Para los franceses hasta ahora la palabra Imola solo se asociaba a las gestas automovilísticas de Alain Prost, aparte de piloto de Formula Uno, un gran amante del ciclismo. Imola, desde ayer, gracias a Julian Alaphilippe, ha entrado en la cultura ciclista francesa y practicamente en la de todo el mundo. Alaphilippe cumplió un sueño.
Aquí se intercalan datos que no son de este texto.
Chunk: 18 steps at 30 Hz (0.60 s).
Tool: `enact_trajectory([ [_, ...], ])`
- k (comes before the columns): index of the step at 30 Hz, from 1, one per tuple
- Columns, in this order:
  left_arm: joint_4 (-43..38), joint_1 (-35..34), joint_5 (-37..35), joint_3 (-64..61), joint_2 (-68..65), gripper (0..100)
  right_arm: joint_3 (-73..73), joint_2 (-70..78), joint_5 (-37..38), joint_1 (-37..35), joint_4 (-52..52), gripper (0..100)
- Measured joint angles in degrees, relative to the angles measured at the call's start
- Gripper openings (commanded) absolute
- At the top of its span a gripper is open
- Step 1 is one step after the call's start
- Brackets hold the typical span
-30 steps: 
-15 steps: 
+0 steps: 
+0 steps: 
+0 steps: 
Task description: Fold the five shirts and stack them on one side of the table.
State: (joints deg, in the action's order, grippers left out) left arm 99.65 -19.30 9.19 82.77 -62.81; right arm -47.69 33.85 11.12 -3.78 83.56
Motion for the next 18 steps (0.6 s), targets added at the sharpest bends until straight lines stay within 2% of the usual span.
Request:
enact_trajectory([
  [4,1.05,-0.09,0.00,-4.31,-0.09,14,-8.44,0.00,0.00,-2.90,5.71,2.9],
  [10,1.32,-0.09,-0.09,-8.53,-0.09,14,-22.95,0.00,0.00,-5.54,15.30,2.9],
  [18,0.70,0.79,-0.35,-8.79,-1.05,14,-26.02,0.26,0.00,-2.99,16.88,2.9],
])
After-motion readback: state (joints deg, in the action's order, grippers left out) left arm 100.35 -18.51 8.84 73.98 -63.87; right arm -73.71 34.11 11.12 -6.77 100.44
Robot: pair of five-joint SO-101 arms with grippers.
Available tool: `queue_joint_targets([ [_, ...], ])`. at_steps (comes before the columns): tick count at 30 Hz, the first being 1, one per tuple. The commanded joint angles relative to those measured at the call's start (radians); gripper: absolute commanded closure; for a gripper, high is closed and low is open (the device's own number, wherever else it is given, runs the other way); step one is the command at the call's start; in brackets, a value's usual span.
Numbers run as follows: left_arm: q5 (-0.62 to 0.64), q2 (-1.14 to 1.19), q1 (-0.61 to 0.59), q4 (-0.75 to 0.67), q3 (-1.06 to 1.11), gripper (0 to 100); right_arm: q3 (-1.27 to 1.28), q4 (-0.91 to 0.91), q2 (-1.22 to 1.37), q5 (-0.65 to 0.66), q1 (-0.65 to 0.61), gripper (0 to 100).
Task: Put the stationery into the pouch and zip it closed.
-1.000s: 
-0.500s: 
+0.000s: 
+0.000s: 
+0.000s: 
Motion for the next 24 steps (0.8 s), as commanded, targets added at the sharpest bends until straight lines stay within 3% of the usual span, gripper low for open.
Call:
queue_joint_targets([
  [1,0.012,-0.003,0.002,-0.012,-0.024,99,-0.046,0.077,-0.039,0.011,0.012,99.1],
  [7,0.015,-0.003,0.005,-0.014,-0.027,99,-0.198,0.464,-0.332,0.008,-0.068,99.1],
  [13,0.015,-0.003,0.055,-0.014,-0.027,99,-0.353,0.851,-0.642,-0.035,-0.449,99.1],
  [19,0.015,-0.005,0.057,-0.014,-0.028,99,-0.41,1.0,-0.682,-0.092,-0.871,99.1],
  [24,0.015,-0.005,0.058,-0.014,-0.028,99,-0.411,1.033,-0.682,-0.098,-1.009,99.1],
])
Sabe que seguramente volverá a vestirse muchas veces de amarillo en el Tour, pero difícilmente llegará a los Campos Elíseos con esa prenda, pero sí con el jersey arcoíris, el que lo identifica como campeón del mundo, y que tendrá el honor de vestir durante todo un año.

Ganó el Mundial con garra, sin esconderse, haciendo trabajar lo gusto a la selección francesa que, como tantas otras incluida la española, se aprovechaba del trabajo de Bélgica, que siempre dio la cara convencida de que Wout van Aert era el principal favorito. De hecho, los belgas y Van Aert, al final medalla de plata, pudieron con todos, con todos menos con Alpahilippe.

Italia improvisó un circuito con un alto contenido de dureza en un tiempo récord, después de la renuncia suiza a organizar el Mundial. Era un circuito que, ciertamente, se adaptaba perfectamente a la constitución de un ciclista explosivo, que sabe aprovechar como pocos las cuestas duras, empinadas y cortas, como hacía hace unos años Purito, y también Alejandro Valverde, que tuvo que contentarse con la octava plaza (Mikel Landa fue 16º y Pello Bilbao, 20º). Y Calisterna, la subida más dura del circuito que se pintó alrededor del autódromo Enzo y Dino Ferrari, donde comenzaba y acababa todo, le iba como anillo al dedo, siempre con el permiso belga, con la autorización de Van Aert que reaccionó un poco tarde, una decena de metros tras arrancar Alaphilippe, en la última de las nueve vueltas, a 14 kilómetros de la meta, con el único objetivo de proclamarse como campeón del mundo.

Desde 1997 ningún francés se había vuelto a proclamar como campeón del mundo. Ocurrió en San Sebastián, gracias a Laurent Brochard, el melenudo ciclista que corrió en las filas de un Festina de ingrato recuerdo. 23 años sin que sonase La Marsellesa al acabar un Mundial. Hace dos años Romain Bardet estuvo cerca, pero lo impidió Valverde, en su gran día.

"Este era el sueño que tenía como ciclista y hasta ahora, siquiera, había podido subir al podio", recalcó un Alapahilippe emocionado, con lágrimas en los ojos.

Actuó en el momento clave, porque ya se sabe para ganar un Mundial no hay que malgastar fuerzas tontamente como hizo Tadej Pogacar con un ataque a 41 kilómetros de la meta que no iba a ninguna parte. Hay que ir siempre escondido, preguntándose la gente que está siguiendo una carrera que dura más de seis horas, si realmente un ciclista como Alaphilippe, lo está corriendo.

Estaba y se le esperaba para que nadie a su estela pudiera capturarlo. Tampoco el prometedor corredor suizo Mark Hrischi, el rey de las fugas del Tour, que consiguió la medalla de bronce. Fue el feliz día de Alaphilippe en tierra de Prost, aunque con el motor en sus piernas.